This guide describes how to use FME Desktop to setup a basic workspace to publish data to a Socrata dataset from a Microsoft Excel (.xlsx/.xls) file.
Before you begin this tutorial, you should have the following:
If you do not have a license of FME, as a Socrata user you can get a 30 day free trial here.
Open up FME Workbench and create new blank workspace (File -> New and select Blank Workspace on the right).
Data readers are used to read data from some data source into FME. Add a new Reader by clicking the button on the toolbar or going to Readers -> Add Reader… In the dialog box that appears click the […] button to the right of the Dataset field and select the .xlsx/.xls file on your computer. After clicking open FME should automatically detect that the format is Microsoft Excel. Now click OK and you should see a Reader Object appear in the workspace area.
Now add a writer by clicking the Add new writer button in the toolbar or going to Writers -> Add Writer… In the dialog box that appears type “Socrata” as the format (it should come up as you are typing). Next click the Parameters button and in the dialog box that appears enter the domain of your datasite (i.e. data.cityofchicago.org) and your Socrata username and password.
Click OK which will bring up a new window (if it asks you if you would like to “add a new feature type to the writer” click Yes).
In the “Dataset Name” field enter the dataset ID of the Socrata dataset you wish to publish to. To obtain the dataset ID, navigate to the dataset in your web browser. In the address bar the dataset ID is the code at the end of the URL in the form
xxxx-xxxx. For example, for the dataset https://data.seattle.gov/Public-Safety/Fire-911/m985-ywaw, it’s identifier would be
FME can also create a new Socrata dataset automatically. Simply enter the name you would like the dataset to have in the “Dataset Name” field. After finshing the workflow configuration (detailed in Step 4 and 5 below) and running the workflow look in the FME log entry that outputs the dataset ID of the newly created dataset, for example:
Socrata Writer: 'TEMP.csv' was successfully imported as a new Socrata dataset. The dataset ID is 'k5ad-vnv2'
To have the workflow update the dataset you should set the “Dataset Name” to this dataset ID from the log output.
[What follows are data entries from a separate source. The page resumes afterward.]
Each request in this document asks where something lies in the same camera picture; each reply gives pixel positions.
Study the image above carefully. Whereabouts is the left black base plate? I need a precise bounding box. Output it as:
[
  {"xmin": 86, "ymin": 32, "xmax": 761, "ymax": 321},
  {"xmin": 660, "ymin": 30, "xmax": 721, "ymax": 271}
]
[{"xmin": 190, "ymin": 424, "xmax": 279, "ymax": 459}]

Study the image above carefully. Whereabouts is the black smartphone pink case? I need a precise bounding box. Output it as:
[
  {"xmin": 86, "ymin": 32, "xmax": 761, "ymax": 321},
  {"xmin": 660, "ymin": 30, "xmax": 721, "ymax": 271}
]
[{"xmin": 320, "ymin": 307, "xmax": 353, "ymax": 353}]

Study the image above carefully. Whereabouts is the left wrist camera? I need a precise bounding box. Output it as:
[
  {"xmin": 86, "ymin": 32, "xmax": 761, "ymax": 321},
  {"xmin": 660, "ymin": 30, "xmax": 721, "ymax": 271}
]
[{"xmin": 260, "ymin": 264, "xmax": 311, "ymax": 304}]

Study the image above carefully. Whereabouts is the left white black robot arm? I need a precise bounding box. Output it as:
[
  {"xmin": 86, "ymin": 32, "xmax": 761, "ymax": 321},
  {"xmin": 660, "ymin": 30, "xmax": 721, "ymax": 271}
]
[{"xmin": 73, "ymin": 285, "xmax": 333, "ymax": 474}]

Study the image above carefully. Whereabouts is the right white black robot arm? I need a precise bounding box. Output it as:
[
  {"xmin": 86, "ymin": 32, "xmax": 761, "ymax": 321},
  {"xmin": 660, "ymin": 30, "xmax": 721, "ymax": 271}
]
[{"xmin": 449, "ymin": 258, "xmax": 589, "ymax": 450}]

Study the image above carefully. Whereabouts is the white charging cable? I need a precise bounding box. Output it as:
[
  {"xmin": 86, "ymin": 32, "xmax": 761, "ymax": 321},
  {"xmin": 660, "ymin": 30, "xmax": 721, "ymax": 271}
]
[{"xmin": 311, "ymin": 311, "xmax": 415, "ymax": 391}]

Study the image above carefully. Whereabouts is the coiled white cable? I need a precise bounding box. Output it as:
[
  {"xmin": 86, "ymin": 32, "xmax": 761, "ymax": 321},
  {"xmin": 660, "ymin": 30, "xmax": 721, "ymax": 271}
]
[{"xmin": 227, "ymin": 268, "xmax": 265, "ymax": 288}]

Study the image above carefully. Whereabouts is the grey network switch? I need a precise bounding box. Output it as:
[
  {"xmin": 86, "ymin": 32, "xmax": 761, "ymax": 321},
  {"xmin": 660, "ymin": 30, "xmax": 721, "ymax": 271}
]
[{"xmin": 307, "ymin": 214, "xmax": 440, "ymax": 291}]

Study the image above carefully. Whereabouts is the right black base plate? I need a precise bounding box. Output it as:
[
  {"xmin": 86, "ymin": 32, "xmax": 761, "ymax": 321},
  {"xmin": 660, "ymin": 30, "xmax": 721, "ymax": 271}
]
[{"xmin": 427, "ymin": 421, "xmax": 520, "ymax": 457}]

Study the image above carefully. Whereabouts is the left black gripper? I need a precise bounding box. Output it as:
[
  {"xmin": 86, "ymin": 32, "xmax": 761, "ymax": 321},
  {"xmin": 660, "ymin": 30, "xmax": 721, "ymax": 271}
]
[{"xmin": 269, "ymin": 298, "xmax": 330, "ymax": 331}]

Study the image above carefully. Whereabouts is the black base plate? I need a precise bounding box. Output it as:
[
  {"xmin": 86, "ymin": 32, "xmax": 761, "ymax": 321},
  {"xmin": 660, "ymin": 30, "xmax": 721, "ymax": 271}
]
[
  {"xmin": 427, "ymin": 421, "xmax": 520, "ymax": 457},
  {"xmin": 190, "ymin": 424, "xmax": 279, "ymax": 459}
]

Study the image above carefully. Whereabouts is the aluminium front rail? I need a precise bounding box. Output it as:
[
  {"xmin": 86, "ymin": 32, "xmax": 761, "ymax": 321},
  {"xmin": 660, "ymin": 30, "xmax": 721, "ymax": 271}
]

The JSON data is incomplete: Unexpectedly encountered the end of JSON data Socrata Writer: HTTP 100To "seed" a dataset with a smaller number of records, in the Reader you are using you should reduce the Max Features to Read by finding the Reader in the Navigator panel (upper left) and going to Parameters > Features to Read > Max Features to Read. Set the value to something relatively small (5000). Run the workflow to create the dataset then get the resulting dataset ID (from the log as described above), input it as the Dataset Name in the Socrata Writer, set Truncate Dataset First to "Yes", set the Max Features to Read back to blank, and run the workflow again to replace the seeded dataset with the complete set of rows you wish to publish.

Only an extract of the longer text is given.